Physio for Frozen Shoulder
In this blog, we hope to bring you the latest research about frozen shoulder and how physio can help.
Frozen shoulder or “adhesive capsulitis”
Frozen shoulder or “adhesive capsulitis” is the development of a very stiff shoulder which can be very painful in the initial stages. It typically affects those in there 40’s-60’s. As yet an understanding we don’t totally understand how frozen shoulder occurs. The capsule around the shoulder becomes highly painful and then contracts to become stiff.
Contributing factors to the cause of frozen shoulder
These include:
genetics,
aging (from 40s-60s)
lifestyle (there are strong links to adiposity, meaning increased body fat)
metabolic (there are strong links with diabetes, thyroid and hyperlipideamia)
How do you know if you have frozen shoulder?
If you have any of the above contributing factors then this places you at great risk of having frozen shoulder. Typically the condition begins with considerable constant shoulder pain. The actual reason for the pain remains unclear. The shoulder becomes restricted in movement as the capsule contracts, typically in movements reaching the arm outwards, behind you or overhead. This is known as the “freezing phase”.
Over many months the shoulder will become less painful but remain very stiff and restricted in movement – this is know as the “frozen phase”. Over yet more months the shoulder will slowly improve with the range coming back, know as the “thawing phase”.
Diagnosis of frozen shoulder can be confirmed on imaging, together with your symptoms and the range of movement you have available in the shoulder joint.

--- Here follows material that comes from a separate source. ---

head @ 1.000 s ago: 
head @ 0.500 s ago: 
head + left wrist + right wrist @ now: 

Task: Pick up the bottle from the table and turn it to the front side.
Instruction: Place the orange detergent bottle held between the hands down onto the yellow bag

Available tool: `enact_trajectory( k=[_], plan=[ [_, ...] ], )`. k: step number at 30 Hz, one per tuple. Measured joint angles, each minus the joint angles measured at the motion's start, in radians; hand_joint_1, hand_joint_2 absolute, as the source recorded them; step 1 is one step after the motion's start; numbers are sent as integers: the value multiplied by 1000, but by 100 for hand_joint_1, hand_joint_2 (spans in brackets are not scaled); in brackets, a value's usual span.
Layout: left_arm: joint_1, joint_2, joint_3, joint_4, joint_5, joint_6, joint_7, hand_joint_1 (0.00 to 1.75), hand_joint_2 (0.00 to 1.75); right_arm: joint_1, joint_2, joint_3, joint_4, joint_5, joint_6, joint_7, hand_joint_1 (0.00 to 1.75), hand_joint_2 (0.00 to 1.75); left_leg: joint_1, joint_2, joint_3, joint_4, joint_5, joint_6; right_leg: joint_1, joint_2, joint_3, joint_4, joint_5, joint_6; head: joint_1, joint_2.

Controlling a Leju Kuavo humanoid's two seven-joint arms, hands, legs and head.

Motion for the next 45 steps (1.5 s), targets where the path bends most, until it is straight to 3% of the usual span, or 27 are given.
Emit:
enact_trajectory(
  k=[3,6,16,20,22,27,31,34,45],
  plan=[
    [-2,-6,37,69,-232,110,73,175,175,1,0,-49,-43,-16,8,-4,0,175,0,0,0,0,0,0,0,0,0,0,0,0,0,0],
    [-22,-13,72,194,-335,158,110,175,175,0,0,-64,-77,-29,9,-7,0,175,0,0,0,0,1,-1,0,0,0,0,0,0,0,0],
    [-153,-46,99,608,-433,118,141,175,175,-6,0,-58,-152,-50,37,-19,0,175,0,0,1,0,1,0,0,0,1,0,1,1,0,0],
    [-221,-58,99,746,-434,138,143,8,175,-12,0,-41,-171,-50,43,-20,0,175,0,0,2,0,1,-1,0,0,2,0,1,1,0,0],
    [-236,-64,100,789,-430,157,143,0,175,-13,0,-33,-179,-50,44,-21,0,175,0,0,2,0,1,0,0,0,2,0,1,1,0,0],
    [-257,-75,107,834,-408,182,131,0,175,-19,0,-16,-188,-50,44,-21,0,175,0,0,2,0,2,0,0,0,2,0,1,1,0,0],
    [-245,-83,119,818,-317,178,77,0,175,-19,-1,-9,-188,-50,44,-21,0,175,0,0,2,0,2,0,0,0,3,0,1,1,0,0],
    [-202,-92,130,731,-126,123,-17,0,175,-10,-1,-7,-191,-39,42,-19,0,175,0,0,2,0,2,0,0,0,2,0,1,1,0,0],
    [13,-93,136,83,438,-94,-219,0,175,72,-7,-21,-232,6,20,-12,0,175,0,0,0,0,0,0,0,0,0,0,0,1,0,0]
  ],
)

Xray can be a very useful scan to have to rule out several other possible causes of your shoulder pain.
How can physio help my frozen shoulder.
In the initial phases of frozen shoulder, the disabling affects of this condition can be helped with a corticosteroid injection actually into the shoulder joint itself, and we are now learning that this may be better still when coupled with a corticosteroid injection into the bursa (a small pocket of fluid that helps with friction and heat production in the shoulder) (1). Early detection is everything. An experienced physio will help diagnose this condition early on, and work with your GP or specialist to confirm diagnosis on imaging, thus facilitating the early intervention of corticosteroid injections. These injections are currently thought to be best when coupled with mobilisation and exercise of the shoulder which your physio will help you with.
Physio in the early stages of frozen shoulder
Massage and hands on physio might both help you manage your pain in the “freezing” phase. The physio will help advise you on movements that might help with some pain relief, together with advice on ways to sleep and position your arm day to day that might provide more comfort. They will also help you with strategies to maintain your fitness, and keep the rest of your body healthy, fit and strong. They can help with advice and strategies for improving sleep and pain through mindfulness or meditation. Keeping your body as healthy as possible through this time is key.
Physio in the later stages of frozen shoulder
Previous thought was that over 12-18 months frozen shoulder would completely resolve. Sadly new research is quite clearing showing that this is not the case. At 7 years up to 50% of participants still had mild symptoms and 60% had reduced range of movement (2). The average duration of the condition was 30months (ranging from 12-42 months).
It is really in this “thawing” or “unfreezing phase” that physio become most important. Physios will use hands on techniques to help mobilise and stretch your shoulder to regain the lost movement. They will help you strengthen and rebuild your functional use of your arm.
Other interventions
Other interventions are available for frozen shoulder including hydrodilitation, surgical release and manipulation under anaesthetic – currently corticosteroid injections coupled with physio to mobilise and exercise the shoulder have been shown to be on equal par to these other alternatives (3)
Frozen shoulder is a complex condition which is poorly understood. Constant research is helping us understand better interventions all the time. There is no magic fix sadly. But over time and with medical support your physio and doctor can help you through this journey.
References:
(1) Cho CH, Kim du H, Bae KC, Lee D, Kim K. Proper site of corticosteroid injection for the treatment of idiopathic frozen shoulder: Results from a randomized trial. Joint Bone Spine. 2016 May;83(3):324-9. doi: 10.1016/j.jbspin.2015.06.014. Epub 2016 Feb 10. PMID: 26875065.
(2) Shaffer B, Tibone JE, Kerlan RK. Frozen shoulder. A long-term follow-up. J Bone Joint Surg Am. 1992 Jun;74(5):738-46. PMID: 1624489.
(3) Rangan A, Brealey SD, Keding A, Corbacho B, Northgraves M, Kottam L, Goodchild L, Srikesavan C, Rex S, Charalambous CP, Hanchard N, Armstrong A, Brooksbank A, Carr A, Cooper C, Dias JJ, Donnelly I, Hewitt C, Lamb SE, McDaid C, Richardson G, Rodgers S, Sharp E, Spencer S, Torgerson D, Toye F; UK FROST Study Group. Management of adults with primary frozen shoulder in secondary care (UK FROST): a multicentre, pragmatic, three-arm, superiority randomised clinical trial. Lancet. 2020 Oct 3;396(10256):977-989.